## PROMPT
Return the data below exactly, stopping after the line with "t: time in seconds".

---- INFORMATION PROVIDED

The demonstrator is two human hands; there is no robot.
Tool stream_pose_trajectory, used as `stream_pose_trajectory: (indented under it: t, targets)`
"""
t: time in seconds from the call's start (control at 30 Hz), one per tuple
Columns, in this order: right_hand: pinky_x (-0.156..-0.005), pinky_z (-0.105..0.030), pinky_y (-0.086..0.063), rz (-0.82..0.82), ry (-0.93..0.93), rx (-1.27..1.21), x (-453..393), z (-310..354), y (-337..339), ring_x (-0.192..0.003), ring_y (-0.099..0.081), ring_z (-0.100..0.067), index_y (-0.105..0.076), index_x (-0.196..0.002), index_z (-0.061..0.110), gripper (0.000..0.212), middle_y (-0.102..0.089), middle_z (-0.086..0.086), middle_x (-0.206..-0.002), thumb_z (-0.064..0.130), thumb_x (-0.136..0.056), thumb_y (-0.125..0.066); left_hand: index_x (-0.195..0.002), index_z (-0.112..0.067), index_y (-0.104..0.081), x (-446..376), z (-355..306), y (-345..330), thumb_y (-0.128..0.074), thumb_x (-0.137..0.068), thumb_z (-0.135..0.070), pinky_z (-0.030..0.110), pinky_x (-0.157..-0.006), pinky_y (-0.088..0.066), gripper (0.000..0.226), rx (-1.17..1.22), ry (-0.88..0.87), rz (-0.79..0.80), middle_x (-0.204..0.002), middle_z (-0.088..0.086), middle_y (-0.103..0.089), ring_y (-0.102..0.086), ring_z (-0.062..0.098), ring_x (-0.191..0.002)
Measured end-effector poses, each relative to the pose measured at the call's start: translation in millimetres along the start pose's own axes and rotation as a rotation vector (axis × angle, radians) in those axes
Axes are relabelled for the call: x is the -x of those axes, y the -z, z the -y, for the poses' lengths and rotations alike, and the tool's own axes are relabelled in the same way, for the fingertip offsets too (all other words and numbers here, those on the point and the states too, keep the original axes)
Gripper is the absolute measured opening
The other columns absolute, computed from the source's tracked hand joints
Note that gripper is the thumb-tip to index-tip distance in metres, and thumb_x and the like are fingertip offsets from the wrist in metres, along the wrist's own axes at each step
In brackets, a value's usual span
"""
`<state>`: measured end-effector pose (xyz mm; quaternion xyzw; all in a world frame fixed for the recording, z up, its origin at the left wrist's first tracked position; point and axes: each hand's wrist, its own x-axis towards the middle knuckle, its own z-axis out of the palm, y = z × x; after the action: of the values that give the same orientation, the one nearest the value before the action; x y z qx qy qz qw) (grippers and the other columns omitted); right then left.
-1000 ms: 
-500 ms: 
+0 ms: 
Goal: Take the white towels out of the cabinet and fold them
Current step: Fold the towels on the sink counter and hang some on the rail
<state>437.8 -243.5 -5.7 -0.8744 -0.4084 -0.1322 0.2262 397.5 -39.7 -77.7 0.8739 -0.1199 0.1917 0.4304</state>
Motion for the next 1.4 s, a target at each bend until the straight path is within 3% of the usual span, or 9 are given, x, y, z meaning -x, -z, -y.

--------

## TASK SOLUTION
The demonstrator is two human hands; there is no robot.
Tool stream_pose_trajectory, used as `stream_pose_trajectory: (indented under it: t, targets)`
"""
t: time in seconds from the call's start (control at 30 Hz), one per tuple

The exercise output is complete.